New Report: The Hidden Tax on Your Power Bill
How regulators let utilities bill customers for unfinished projects
NEW YORK, NY – As data centers and AI demand more electricity, Americans are picking up the tab. How? A regulatory mechanism known as Construction Work in Progress (CWIP) allows utilities, with approval from state commissions or the Federal Energy Regulatory Commission (FERC), to charge customers for major projects while they are still under construction. Consequently, Americans are increasingly paying for power plants and transmission lines before they ever deliver electricity.
In a new issue brief, professors Eric Olson of University of Tulsa, Jack Dorminey of West Virginia University, and Jason Walter of University of Tulsa explain how CWIP works and why it can drive up household energy bills.

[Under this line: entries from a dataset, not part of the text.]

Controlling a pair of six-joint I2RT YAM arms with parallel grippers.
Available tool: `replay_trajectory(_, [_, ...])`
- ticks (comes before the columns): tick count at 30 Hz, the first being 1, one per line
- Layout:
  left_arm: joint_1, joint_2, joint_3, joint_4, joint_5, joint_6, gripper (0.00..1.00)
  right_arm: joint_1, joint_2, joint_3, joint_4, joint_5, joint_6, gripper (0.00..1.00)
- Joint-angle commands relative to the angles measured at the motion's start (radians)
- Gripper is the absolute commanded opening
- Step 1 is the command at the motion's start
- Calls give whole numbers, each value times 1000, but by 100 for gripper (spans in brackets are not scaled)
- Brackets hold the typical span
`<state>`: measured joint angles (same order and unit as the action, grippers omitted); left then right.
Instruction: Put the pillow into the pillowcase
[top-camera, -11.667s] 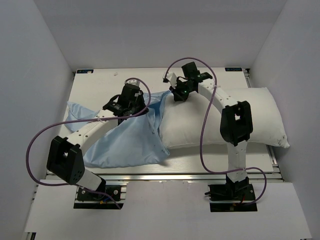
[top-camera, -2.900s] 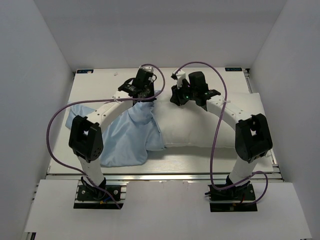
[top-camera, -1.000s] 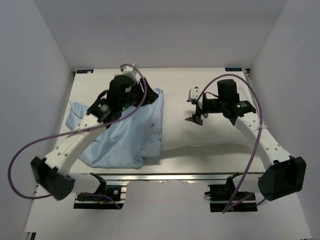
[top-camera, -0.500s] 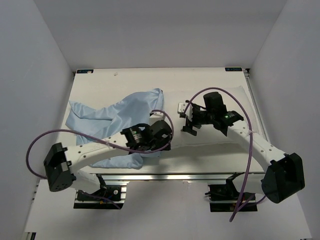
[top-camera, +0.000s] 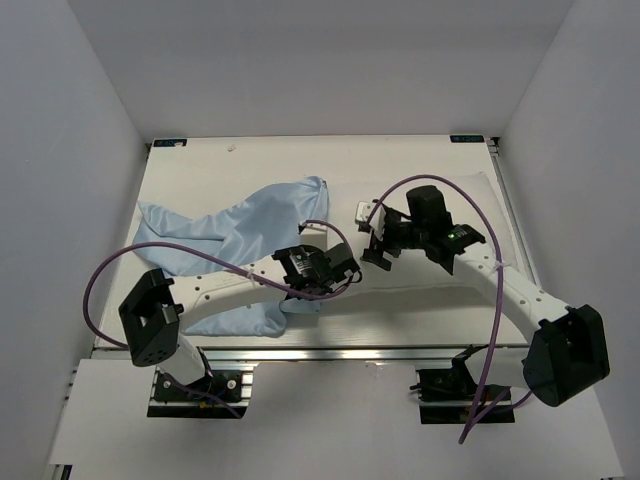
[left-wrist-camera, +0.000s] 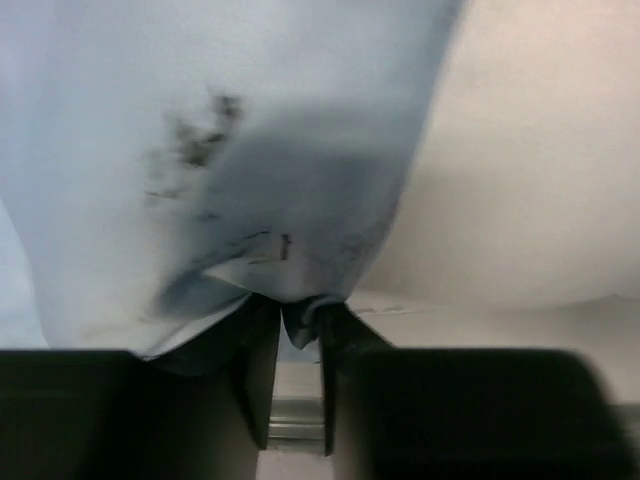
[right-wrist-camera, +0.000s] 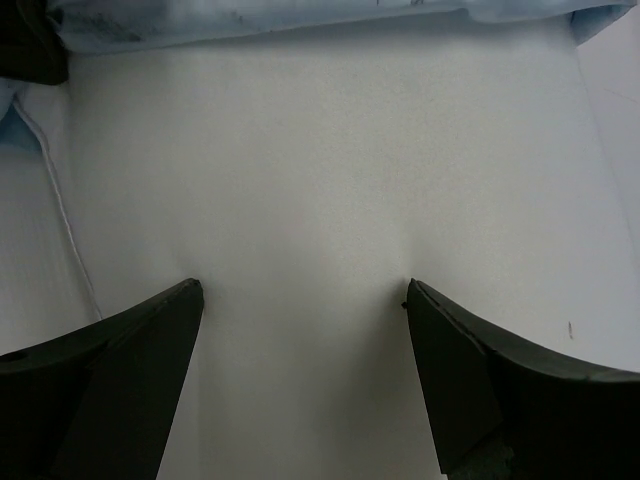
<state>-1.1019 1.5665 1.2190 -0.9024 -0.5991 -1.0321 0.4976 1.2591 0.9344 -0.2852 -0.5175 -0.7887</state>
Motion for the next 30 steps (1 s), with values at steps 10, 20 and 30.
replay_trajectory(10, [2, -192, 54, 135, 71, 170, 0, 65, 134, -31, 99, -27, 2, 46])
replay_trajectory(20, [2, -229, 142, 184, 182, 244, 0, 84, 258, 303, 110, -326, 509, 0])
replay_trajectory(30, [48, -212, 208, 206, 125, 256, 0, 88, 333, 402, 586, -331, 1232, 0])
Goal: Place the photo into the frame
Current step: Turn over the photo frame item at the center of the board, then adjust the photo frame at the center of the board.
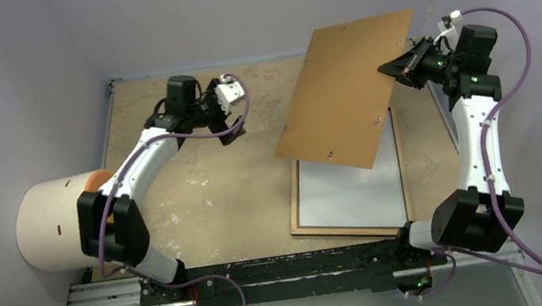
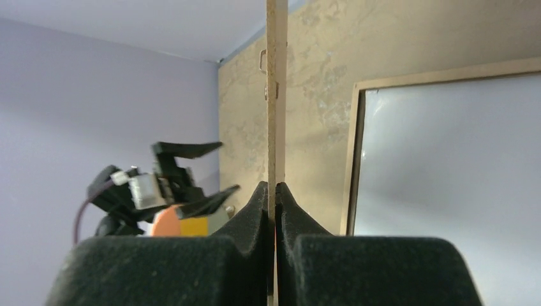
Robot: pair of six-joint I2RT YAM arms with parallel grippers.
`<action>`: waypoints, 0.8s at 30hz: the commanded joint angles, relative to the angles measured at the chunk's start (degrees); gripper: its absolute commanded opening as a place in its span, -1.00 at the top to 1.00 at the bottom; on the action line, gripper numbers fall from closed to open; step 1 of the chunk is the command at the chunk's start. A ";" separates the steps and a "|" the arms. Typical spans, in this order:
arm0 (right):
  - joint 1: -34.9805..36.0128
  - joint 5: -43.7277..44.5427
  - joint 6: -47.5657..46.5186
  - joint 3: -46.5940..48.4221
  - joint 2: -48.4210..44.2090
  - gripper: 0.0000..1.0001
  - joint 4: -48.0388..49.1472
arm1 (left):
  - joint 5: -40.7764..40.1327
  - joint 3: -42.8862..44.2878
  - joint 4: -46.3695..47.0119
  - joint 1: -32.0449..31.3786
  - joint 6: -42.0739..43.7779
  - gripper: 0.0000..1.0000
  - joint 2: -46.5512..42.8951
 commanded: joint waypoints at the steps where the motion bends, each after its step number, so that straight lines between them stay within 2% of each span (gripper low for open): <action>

When CWIP is included in the “rate base” — the set of assets on which utilities earn guaranteed returns — customers effectively become involuntary financiers, covering construction costs years before receiving any service. The brief reviews a century of evidence showing that early cost recovery encourages overspending and delays.
Fortunately, it doesn’t have to be this way. The authors contrast CWIP with the traditional Allowance for Funds Used During Construction (AFUDC) approach, under which utilities bear construction risk and begin recovering costs only once projects are operational. Projects like the Mountain Valley Pipeline and Florida Power & Light’s Port Everglades plant are proof major infrastructure can be built without shifting risk to ratepayers.
To replicate this success, the authors recommend:
- Tightening or phasing out CWIP by tying returns to on-time, on-budget performance;
- Adopting automatic refund (“clawback”) provisions for canceled or over-budget projects;
- Capping CWIP eligibility;
- Enabling off-grid options for large electricity users;
- Restoring AFUDC as the default model.